Exploration of Rayleigh loop vis-to-vis high applied magnetic field hysteresis loops phenomena in barium hexaferrite-Copper ferrite ferrimagnetic composites

Recent research interest has surged in magnetic composite materials, driven by the increasing demand for permanent magnets, magnetic fluids, and magnetic sensors, in various technological applications. Among all these materials, the 1BaFe₁₂O₁₉ + (x) CuFe₂O₄ composites have developed as particularly promising in terms of its magnetic properties. However, despite its potential, detailed insights into the magnetic characteristics of this composite remain scarce in the existing literature.
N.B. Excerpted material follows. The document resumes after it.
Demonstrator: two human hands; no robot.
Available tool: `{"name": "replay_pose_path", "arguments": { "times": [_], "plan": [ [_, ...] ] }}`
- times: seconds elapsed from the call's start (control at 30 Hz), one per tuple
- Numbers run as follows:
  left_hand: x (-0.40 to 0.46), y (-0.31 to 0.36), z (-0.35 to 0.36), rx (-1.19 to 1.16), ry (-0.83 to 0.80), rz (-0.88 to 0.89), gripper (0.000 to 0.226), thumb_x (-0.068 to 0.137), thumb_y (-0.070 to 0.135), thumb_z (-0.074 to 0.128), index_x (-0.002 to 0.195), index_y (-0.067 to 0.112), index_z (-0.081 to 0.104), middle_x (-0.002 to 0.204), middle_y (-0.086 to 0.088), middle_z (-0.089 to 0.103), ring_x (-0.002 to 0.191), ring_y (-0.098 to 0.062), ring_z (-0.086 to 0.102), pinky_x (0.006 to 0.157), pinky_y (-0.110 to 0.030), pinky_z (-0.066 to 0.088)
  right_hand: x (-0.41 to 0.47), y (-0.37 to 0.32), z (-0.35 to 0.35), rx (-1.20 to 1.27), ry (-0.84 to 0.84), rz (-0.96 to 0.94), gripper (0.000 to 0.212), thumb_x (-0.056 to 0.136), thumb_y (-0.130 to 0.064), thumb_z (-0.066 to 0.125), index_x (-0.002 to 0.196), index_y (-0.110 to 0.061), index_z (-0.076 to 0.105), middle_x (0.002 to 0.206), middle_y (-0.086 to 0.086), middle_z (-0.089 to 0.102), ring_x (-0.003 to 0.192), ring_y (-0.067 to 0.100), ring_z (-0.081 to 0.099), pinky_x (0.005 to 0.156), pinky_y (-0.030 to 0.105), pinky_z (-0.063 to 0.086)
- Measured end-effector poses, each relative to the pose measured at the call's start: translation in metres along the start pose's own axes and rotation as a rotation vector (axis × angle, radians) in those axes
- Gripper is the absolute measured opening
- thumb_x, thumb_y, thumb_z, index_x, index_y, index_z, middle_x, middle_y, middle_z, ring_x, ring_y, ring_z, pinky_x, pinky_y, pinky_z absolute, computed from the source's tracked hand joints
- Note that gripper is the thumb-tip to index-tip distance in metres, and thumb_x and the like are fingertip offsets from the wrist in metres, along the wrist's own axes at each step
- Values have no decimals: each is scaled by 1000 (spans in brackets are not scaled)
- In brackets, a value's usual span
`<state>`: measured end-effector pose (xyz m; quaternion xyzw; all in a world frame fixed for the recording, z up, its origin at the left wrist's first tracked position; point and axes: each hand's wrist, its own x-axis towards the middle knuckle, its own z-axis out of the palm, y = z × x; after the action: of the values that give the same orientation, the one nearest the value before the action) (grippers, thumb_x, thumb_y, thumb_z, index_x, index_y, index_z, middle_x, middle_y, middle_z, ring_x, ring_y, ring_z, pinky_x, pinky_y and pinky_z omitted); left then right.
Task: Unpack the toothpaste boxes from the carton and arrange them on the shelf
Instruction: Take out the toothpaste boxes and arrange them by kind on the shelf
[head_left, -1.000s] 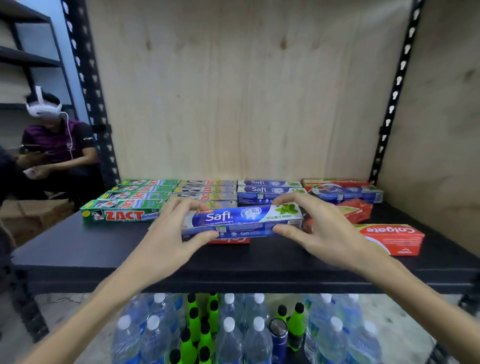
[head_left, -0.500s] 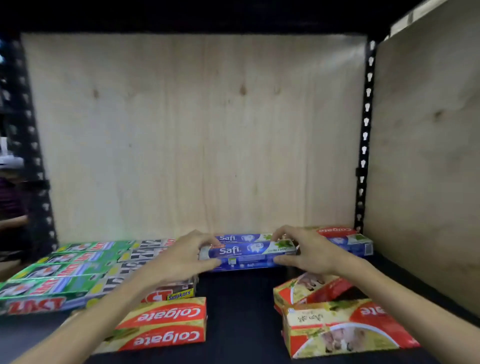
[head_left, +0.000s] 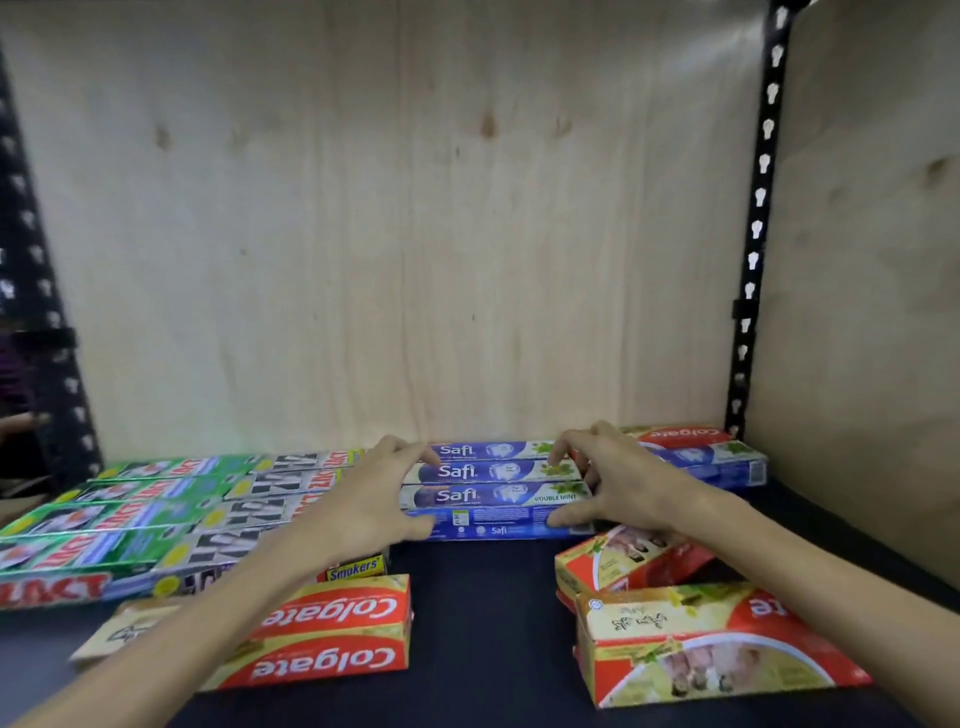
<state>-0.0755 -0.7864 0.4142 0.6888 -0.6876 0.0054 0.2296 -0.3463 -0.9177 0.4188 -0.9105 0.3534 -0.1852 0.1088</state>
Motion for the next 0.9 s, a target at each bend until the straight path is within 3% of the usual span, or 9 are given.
{"name": "replay_pose_path", "arguments": {
  "times": [0.13,0.3,0.43,0.6,0.77,0.9],
  "plan": [
    [5,-6,-2,22,-47,-75,78,75,41,82,143,25,46,141,6,47,123,-9,46,98,-21,36,-1,0,4,-4,8,30,69,63,-64,81,120,-39,51,117,-8,36,98,10,52,96,38,50],
    [2,-6,-1,-19,-77,-123,78,77,43,80,144,24,47,142,7,50,126,-11,49,105,-24,39,2,-2,-3,-45,-39,86,82,64,-69,77,132,-35,48,130,-5,40,111,15,48,102,40,45],
    [2,-2,-2,3,-78,-139,80,75,44,80,145,24,47,142,5,49,125,-11,50,101,-23,39,-4,-4,-3,-74,-4,73,87,65,-73,72,138,-33,44,137,-5,42,118,14,46,104,39,44],
    [3,18,1,-19,-42,-116,83,73,56,79,143,26,47,140,10,50,114,-4,47,93,-20,35,-18,5,-10,-41,91,95,93,54,-91,56,133,-43,47,130,-6,48,119,16,51,103,41,45],
    [19,63,19,-102,73,-39,63,82,57,70,133,25,53,136,7,54,121,-10,51,102,-26,41,-37,42,-29,-110,224,250,79,71,-79,59,134,-33,49,133,2,53,122,24,50,103,45,43],
    [48,104,46,-154,56,23,52,89,49,66,131,20,57,133,3,58,121,-13,53,103,-31,44,-51,79,-42,-150,290,419,76,81,-64,65,139,-20,45,132,14,53,122,33,52,99,42,46]
  ]
}}
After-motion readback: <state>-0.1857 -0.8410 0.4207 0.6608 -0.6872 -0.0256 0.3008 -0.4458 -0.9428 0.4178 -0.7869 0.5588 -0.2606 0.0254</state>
In this article, we address this gap by thoroughly investigating the magnetic properties of the 1BaFe₁₂O₁₉ + (x) CuFe₂O₄ composite across a range of compositions (x = 1 to 6). This present study focused on both low and high applied magnetic fields, examining the material’s behavior in Rayleigh region as well as under intense magnetic influences. At low magnetic fields, the M−H loop exhibits distinctive elliptical or lens shape. Notably, the susceptibility (χ_m) initially increases but then declines after reaching a critical threshold with increasing magnetic field strength. The analysis of different magnetic parameters, including maximum magnetization (M_m), remanent magnetization (M_r), coercive field (H_c), and the ratio of remanent to maximum magnetization (M_r/M_m), derived from the M−H loops across different applied magnetic fields have been reported here. According to present research, these magnetic parameters show a growing trendency with increasing applied magnetic field strength until they get close to saturation. Results are correlated with the magnetic domain wall dynamics.